Please keep the images out and set down the data exactly as given.

================

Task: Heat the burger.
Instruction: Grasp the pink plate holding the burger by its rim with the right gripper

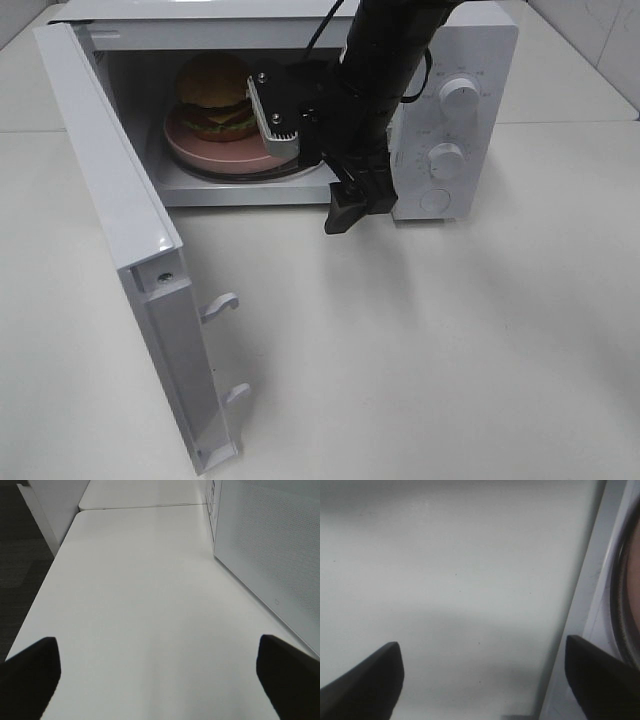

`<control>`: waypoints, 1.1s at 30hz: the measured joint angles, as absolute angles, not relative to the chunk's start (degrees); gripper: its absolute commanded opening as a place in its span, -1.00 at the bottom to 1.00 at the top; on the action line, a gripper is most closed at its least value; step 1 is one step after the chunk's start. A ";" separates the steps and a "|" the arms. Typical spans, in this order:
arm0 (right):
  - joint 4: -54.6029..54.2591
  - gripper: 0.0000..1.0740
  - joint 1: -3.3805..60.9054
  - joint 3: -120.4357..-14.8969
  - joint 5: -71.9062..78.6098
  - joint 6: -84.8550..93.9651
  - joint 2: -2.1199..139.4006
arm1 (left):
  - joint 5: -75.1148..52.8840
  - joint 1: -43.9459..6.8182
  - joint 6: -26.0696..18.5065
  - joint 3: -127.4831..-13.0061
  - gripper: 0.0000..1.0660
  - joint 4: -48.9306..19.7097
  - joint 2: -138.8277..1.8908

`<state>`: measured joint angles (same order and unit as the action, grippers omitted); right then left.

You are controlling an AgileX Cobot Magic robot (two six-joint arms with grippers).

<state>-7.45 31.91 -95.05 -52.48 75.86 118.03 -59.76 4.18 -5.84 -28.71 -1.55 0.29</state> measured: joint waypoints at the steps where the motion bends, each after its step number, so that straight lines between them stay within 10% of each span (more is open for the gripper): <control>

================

## Written answer:
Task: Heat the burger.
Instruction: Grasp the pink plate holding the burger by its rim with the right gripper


`<control>`: waypoints, 1.1s at 30hz: the measured joint angles, as absolute angles, not relative to the chunk's start (degrees); gripper: its absolute commanded opening as a place in its span, -1.00 at the bottom to 1.00 at the top; on the action line, a gripper is most closed at its least value; step 1 is one step after the chunk's start. A ";" separates the steps and a "|" the arms. Typical spans, in this order:
arm0 (right):
  - joint 4: -54.6029..54.2591
  - gripper: 0.0000..1.0740
  - joint 1: -3.3805..60.9054
  - joint 3: -120.4357..-14.8969
  - joint 5: -71.9062..78.6098
  - joint 6: -84.8550..93.9651
  - joint 2: -2.1199..139.4006
arm1 (left):
  - joint 5: -75.1148..52.8840
  - joint 1: -43.9459..6.8182
  - joint 6: -26.0696..18.5065
  - joint 3: -127.4831..-13.0061
  - gripper: 0.0000..1.0660
  - joint 4: -48.9306..19.7097
  - joint 2: -138.8277..1.8908

`<state>`: measured joint angles (same order and unit as the action, grippers omitted); right then left.

You are controlling an AgileX Cobot Magic robot (two six-joint arms with grippers).

<state>-7.45 31.91 -95.05 -52.48 75.86 118.03 -59.76 4.18 -5.84 -28.71 -1.55 0.29</state> measured: joint waypoints at the steps where the motion bends, each after its step number, so that straight lines between them stay within 10% of each span (more is open for the gripper): <control>

Work on this exercise is now finished.